The .volume.iops is the number of I/O operations per second (IOPS) that the volume supports. For io1 and gp3 volume type, this represents the number of IOPS that are provisioned for the volume. For gp2 volume type, this represents the baseline performance of the volume and the rate at which the volume accumulates I/O credits for bursting. For more information about General Purpose SSD baseline performance, I/O credits, IOPS range and bursting, see Amazon EBS Volume Types (http://docs.aws.amazon.com/AWSEC2/latest/UserGuide/EBSVolumeTypes.html) in the Amazon Elastic Compute Cloud User Guide.
Constraint: IOPS should be a positive value. Validation of IOPS (i.e. whether it is allowed and is in the specified range for a particular volume type) is done on aws side.
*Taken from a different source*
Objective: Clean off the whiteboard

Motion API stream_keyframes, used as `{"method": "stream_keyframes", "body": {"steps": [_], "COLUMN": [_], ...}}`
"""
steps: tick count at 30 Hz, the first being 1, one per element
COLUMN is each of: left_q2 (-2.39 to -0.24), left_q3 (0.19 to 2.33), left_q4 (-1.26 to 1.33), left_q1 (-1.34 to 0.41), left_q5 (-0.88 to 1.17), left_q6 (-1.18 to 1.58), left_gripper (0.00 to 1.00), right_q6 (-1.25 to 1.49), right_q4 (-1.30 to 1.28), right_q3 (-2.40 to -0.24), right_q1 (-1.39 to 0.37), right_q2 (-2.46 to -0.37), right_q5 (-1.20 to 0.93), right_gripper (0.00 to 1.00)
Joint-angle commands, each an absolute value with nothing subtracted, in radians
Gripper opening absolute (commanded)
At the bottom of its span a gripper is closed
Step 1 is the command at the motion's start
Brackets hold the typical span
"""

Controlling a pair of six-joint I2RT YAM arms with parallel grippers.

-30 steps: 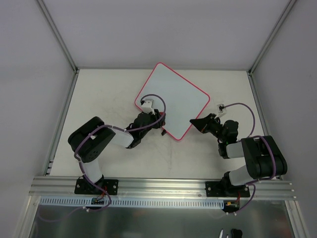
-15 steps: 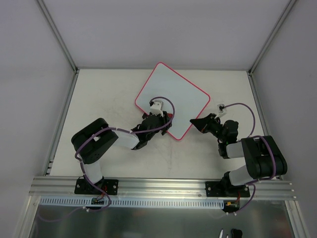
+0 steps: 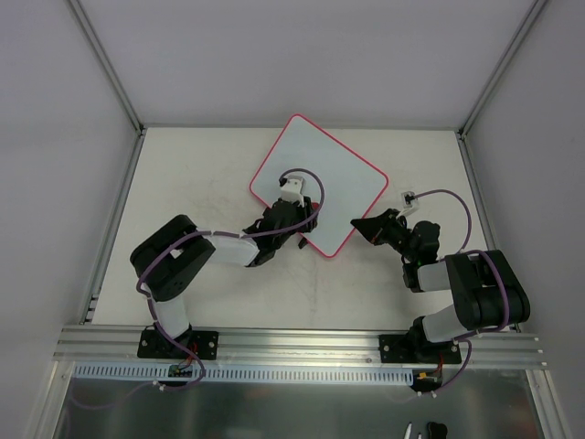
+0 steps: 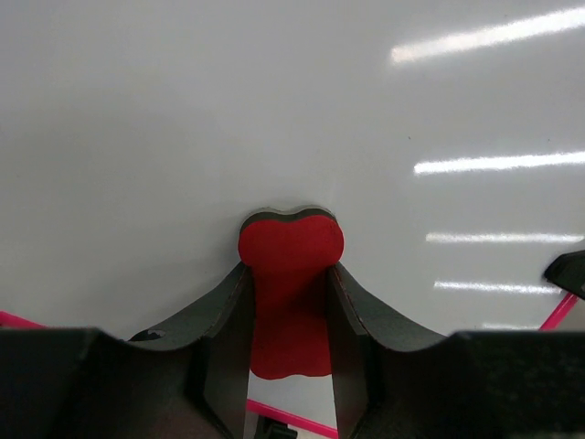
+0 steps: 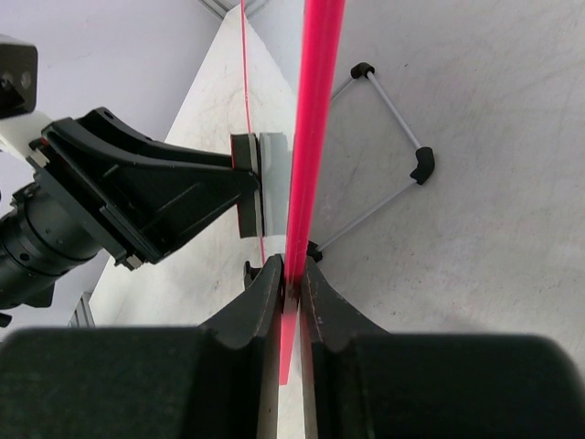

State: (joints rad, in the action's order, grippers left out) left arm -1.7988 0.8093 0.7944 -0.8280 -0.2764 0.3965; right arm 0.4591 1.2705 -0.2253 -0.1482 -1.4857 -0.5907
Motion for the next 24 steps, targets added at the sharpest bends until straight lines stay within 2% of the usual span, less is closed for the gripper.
{"method": "stream_keyframes", "body": {"steps": [1, 8, 18, 24], "left_q2": [-1.851, -1.868, -1.822, -1.776], "left_q3": [0.874, 0.905, 0.654, 0.630], "left_q4": [0.618, 0.601, 0.744, 0.738], "left_q1": [-0.801, -0.796, -0.810, -0.811], "left_q5": [-0.236, -0.216, -0.186, -0.213], "left_q6": [0.351, 0.362, 0.466, 0.446], "left_gripper": [0.18, 0.18, 0.17, 0.18], "right_q6": [0.416, 0.417, 0.416, 0.417], "right_q4": [1.529, 1.529, 1.529, 1.529], "right_q3": [-0.258, -0.256, -0.255, -0.255], "right_q1": [-0.173, -0.175, -0.175, -0.178], "right_q2": [-1.473, -1.471, -1.471, -1.474], "right_q5": [-0.663, -0.664, -0.664, -0.663], "right_gripper": [0.00, 0.00, 0.00, 0.00]}}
The volume.throughput is the throughput that the volume supports, in MiB/s. As of 16th Aug 2022, this parameter is valid only for gp3 volume types and will return an error from the provider side if specified for other volume types. Its current range of throughput is from 125MiB/s to 1000 MiB/s. To know more about throughput and its range, see the official AWS documentation here.

The .dataVolumes can optionally contain configurations for the data volumes stated in the Shoot specification in the .spec.provider.workers[].dataVolumes list. The .name must match to the name of the data volume in the shoot. It is also possible to provide a snapshot ID. It allows to restore the data volume from an existing snapshot.

The iamInstanceProfile section allows to specify the IAM instance profile name xor ARN that should be used for this worker pool. If not specified, a dedicated IAM instance profile created by the infrastructure controller is used (see above).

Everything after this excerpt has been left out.